Task directions: Select the lines below containing the word "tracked".

Data segment:
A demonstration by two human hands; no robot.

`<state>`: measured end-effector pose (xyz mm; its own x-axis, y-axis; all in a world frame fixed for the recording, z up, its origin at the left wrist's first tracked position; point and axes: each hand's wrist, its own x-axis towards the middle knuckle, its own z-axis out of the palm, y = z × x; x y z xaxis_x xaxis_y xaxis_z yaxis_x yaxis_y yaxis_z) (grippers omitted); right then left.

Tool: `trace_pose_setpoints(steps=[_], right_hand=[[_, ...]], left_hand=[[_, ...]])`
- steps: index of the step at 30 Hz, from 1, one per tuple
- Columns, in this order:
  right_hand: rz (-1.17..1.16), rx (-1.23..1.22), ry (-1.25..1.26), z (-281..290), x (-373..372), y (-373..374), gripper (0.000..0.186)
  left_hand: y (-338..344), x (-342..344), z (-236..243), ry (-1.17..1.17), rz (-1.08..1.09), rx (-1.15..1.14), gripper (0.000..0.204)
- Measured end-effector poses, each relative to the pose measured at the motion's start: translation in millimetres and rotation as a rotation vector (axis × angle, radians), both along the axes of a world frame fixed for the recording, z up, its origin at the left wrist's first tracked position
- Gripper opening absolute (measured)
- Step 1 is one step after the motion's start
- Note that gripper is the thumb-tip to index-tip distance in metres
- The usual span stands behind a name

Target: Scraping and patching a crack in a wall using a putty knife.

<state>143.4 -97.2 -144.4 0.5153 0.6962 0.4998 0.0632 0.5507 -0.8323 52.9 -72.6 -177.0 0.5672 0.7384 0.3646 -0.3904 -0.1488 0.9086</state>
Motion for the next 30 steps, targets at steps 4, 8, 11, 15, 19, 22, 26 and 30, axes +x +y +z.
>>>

Answer for this exercise:
`<state>`: measured end-effector pose (xyz mm; its own x-axis, y-axis; all in a world frame fixed for the recording, z up, its origin at the left wrist's first tracked position; point and axes: each hand's wrist, its own x-axis towards the middle knuckle, its own z-axis out of the palm, y = z × x; x y z xaxis_x xaxis_y xaxis_z yaxis_x yaxis_y yaxis_z) (grippers omitted); right then left.
- Measured end-effector poses, each relative to the pose measured at the motion's start: translation in millimetres and rotation as a rotation vector (axis × angle, radians), both along the axes of a world frame fixed for the recording, z up, its origin at the left wrist's first tracked position

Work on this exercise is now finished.